TASK INSTRUCTIONS »
Starting with the first line of the records, write out each line exactly until you have included the line containing "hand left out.".

Dataset records
=== Section Start ===
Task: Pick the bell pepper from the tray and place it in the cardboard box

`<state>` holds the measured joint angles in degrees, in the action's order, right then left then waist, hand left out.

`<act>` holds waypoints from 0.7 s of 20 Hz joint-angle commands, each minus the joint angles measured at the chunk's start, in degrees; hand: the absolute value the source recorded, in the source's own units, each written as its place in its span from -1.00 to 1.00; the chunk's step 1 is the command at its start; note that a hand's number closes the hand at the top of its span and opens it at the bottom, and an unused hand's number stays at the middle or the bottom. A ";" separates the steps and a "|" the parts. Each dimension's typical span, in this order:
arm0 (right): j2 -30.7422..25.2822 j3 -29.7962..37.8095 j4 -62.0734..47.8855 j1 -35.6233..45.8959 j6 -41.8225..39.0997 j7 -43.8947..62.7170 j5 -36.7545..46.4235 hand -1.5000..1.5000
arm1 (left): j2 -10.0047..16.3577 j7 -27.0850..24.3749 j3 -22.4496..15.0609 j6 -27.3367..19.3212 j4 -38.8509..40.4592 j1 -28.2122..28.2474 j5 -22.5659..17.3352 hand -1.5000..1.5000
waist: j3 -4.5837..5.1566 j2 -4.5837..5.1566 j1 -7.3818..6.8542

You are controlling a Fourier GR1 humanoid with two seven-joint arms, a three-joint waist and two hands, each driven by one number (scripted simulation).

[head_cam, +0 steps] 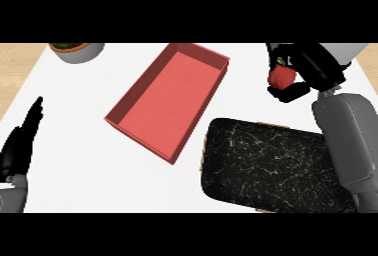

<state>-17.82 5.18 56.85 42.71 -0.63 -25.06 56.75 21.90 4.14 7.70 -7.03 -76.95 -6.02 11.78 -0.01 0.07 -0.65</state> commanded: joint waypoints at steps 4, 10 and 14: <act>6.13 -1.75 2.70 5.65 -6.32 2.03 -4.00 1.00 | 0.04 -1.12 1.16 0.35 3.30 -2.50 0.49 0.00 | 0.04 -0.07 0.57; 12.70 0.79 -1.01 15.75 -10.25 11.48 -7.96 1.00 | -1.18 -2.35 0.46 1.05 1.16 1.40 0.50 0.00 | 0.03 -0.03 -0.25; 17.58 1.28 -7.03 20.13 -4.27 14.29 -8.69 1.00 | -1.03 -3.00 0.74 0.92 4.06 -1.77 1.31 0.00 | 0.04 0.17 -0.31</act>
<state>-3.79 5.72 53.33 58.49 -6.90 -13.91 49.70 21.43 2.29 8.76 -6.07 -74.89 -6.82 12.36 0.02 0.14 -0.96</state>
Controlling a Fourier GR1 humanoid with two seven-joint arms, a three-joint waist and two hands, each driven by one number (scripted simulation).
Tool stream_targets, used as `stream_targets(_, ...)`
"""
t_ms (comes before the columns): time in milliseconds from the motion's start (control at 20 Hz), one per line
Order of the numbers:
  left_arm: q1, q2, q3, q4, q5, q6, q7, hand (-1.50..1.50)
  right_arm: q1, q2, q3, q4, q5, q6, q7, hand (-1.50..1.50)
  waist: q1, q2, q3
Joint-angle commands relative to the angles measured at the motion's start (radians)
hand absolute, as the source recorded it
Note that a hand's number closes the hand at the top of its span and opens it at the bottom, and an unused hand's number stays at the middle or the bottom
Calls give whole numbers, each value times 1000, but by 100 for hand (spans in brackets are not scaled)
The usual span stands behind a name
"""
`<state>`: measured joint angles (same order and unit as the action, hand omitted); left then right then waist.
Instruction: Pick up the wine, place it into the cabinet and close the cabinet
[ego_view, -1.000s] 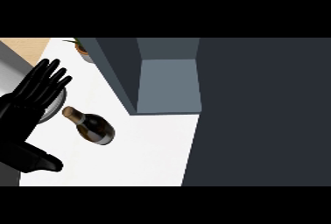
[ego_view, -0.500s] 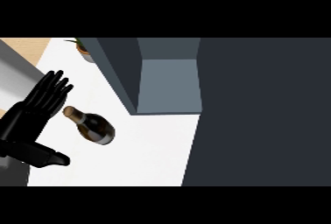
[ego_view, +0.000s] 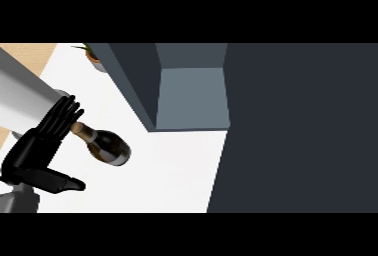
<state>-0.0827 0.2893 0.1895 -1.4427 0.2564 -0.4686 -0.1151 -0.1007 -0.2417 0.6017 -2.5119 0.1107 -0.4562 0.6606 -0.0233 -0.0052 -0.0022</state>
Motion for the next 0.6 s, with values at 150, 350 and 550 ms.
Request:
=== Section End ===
THE ANSWER »
Task: Pick the bell pepper from the tray and place it in the cardboard box

`<state>` holds the measured joint angles in degrees, in the action's order, right then left then waist, hand left out.

There is nothing more to this answer.